I have long obsessed over the idea of a bullet journal.
I’ve Googled the lined versus dotted versus graph versus blank notebook conundrum. (Google says dotted is the bullet journal way to go.) I’ve gazed at #bujo on Instagram. I’ve filled online shopping carts with ridiculously expensive pens and washi tape and how-to calligraphy books, only to somehow exercise the self-control I’ve been searching for my whole life.
Because I know myself. I lack the creativity, consistency, and straight-line-drawing ability necessitated by the bullet journal. So while I contemplated the idea of making my New Year’s resolution bullet journal-related, I also was extremely sick of giving up on my resolutions a month into the year. (Okay, fine, two weeks.)
Enter: the habit tracker.
The habit tracker is a single sheet of paper. If you look up free downloadables, it is already made for you. It requires no more tools than a single writing utensil, no more artistic ability than coloring in squares, plus approximately five minutes of time daily and little to no effort.
It is, in other words, my dream.
A habit tracker is a monthly, well, habit tracker. You write down a certain number of habits – in my template, it’s the nearly unbelievably arbitrary number of 17 – and then you track it every day for a month.
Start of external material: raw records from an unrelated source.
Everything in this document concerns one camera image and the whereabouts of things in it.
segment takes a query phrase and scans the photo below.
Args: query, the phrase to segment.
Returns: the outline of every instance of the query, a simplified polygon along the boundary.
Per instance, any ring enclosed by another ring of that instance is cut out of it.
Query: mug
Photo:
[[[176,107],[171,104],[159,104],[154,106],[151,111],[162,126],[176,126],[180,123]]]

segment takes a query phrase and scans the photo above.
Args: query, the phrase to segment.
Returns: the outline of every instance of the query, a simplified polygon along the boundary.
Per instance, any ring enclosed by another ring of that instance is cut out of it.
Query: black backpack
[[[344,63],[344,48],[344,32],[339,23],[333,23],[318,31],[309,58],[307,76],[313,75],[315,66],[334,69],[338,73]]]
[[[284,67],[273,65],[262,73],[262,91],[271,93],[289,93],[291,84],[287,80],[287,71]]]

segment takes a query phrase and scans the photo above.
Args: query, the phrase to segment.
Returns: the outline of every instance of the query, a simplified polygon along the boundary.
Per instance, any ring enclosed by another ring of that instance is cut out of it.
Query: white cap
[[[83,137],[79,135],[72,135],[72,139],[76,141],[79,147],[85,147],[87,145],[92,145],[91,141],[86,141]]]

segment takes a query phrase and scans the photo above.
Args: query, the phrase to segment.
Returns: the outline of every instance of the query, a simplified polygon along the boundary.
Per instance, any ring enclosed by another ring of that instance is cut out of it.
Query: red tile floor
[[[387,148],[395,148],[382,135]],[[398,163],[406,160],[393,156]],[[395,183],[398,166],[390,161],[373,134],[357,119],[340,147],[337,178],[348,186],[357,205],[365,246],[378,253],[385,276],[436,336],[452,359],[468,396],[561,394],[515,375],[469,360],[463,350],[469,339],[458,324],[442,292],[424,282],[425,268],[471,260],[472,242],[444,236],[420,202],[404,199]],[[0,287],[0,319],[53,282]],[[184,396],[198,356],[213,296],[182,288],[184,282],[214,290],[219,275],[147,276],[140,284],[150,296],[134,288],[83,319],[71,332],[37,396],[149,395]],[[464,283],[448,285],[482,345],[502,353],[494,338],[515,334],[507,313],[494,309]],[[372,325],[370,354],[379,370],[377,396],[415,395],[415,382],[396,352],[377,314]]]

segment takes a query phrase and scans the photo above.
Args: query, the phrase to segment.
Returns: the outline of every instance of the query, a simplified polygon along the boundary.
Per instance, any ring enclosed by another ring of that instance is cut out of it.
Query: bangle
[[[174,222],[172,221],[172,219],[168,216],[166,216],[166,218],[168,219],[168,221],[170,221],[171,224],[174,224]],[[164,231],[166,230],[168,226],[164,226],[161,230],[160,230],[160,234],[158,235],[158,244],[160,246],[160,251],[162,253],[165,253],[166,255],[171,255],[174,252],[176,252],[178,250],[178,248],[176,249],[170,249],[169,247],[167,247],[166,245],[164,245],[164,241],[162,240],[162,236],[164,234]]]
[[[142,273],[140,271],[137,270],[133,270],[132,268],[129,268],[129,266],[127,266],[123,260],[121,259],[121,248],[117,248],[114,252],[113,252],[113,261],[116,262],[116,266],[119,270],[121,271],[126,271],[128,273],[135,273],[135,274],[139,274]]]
There are a lot of ways you can handle a habit tracker. You can just fill in the bubble if you accomplished the habit that day, or leave it blank if you didn’t. You can give each habit a different color, and then you’ll have a beauuuuuuutiful rainbow. Or you can be like me, and create an elaborate color code that requires a key handily kept on the back. (Generally speaking, light pink is good, hot pink is okay, and that awful brownish red color is VERY BAD INDEED. The weird black lines are school-related tasks I couldn’t start until winter break was over.) See the photo below for visual evidence of my color coding, as well as the fact that I cannot take basic care of myself and need reminders in order to do things like “sleep” and “meals.”
The only way a habit tracker can really become a burden is if you push yourself too far. Give yourself a few habits that will push you, but you’ll be a lot more successful if most of them are already almost habits, or just something you do often but would like to do more. If you have more than a handful of “30 minutes of yoga” and “make your own green juice” type tips and you are NOT Gwyneth Paltrow, this will not be fun at all.
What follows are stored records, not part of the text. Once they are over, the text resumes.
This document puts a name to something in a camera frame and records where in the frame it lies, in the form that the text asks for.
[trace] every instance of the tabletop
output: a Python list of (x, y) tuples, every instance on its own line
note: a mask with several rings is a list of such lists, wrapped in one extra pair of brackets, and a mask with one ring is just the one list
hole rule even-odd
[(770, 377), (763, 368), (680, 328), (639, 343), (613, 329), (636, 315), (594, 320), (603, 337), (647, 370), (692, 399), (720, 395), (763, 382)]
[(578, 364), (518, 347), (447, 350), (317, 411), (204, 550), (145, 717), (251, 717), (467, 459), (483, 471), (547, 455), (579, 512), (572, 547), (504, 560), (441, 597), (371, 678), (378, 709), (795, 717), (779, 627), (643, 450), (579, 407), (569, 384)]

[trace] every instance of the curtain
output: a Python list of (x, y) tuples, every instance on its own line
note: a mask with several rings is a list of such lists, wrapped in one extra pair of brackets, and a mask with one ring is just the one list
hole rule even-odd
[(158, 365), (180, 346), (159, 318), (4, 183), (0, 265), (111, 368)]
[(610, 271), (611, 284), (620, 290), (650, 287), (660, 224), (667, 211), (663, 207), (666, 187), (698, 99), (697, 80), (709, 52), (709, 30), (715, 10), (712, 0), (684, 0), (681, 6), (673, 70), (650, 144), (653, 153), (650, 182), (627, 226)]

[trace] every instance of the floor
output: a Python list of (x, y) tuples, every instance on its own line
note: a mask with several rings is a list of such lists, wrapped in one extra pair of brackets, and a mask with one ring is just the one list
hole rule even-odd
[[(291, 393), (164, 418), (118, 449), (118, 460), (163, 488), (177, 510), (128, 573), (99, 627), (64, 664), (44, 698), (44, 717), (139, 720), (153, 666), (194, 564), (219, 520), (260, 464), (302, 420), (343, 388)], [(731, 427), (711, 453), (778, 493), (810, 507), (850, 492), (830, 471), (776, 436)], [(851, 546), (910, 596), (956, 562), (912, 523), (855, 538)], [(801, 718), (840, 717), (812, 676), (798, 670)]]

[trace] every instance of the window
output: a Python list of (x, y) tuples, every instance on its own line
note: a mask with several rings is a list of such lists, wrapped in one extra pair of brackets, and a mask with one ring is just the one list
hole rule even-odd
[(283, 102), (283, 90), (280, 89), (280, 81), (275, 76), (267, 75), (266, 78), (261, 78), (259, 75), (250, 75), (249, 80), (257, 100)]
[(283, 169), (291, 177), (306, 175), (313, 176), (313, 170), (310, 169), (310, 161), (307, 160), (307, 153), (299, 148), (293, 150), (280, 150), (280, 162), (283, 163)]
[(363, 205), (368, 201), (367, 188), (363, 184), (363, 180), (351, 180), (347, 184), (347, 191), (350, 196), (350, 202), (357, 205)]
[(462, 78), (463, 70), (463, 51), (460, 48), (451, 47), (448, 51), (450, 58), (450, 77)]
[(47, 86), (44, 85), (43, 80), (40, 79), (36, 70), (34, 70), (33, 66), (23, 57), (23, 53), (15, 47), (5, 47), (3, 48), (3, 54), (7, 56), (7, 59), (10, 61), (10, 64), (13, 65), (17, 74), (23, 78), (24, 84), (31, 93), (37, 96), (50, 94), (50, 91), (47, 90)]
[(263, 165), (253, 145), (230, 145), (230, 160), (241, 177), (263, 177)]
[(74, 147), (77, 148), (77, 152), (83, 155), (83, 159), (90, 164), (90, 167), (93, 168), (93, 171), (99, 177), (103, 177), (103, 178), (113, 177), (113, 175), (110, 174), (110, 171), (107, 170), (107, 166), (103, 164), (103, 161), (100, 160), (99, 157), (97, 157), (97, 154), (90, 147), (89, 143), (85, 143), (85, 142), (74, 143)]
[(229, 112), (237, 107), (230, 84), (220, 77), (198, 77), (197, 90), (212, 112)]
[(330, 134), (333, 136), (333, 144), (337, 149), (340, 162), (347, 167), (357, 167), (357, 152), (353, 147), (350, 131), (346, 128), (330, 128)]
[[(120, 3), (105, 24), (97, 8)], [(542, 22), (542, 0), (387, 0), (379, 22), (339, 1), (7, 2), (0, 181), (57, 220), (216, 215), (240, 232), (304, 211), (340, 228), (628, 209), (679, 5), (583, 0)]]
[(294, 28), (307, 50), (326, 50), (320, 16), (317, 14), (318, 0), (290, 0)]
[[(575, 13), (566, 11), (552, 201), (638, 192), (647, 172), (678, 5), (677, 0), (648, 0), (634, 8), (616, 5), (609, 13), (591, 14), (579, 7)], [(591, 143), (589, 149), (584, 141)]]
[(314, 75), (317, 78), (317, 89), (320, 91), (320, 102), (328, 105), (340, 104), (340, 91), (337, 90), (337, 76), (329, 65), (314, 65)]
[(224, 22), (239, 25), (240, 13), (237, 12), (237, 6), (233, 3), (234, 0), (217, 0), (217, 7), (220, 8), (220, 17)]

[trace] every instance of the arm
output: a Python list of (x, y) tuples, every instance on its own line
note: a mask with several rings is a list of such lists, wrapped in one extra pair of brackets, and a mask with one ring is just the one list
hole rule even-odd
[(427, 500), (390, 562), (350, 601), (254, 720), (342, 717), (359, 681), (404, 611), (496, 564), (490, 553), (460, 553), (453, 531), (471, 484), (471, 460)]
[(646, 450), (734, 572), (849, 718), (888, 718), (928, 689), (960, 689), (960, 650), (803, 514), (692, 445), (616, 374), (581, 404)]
And look! I went easy on myself and kept filling it out all through January. It almost even looks like maybe I improved my habits by the end of the month??
Except my attempts at Duolingo. I forgot that the free language learning site is, in spite of its quirky bird mascot and reward system, the worst website in the world.
A habit tracker is also fun because you’re not locked into anything for more than a month. (Ideal for those with commitment issues.) My February habit tracker looks pretty different from my January one, pictured above, and not just because my pink marker ran out of ink.
So if you feel like setting a mid-to-late February New Year’s Resolution, consider a habit tracker. Time is a human construct anyway.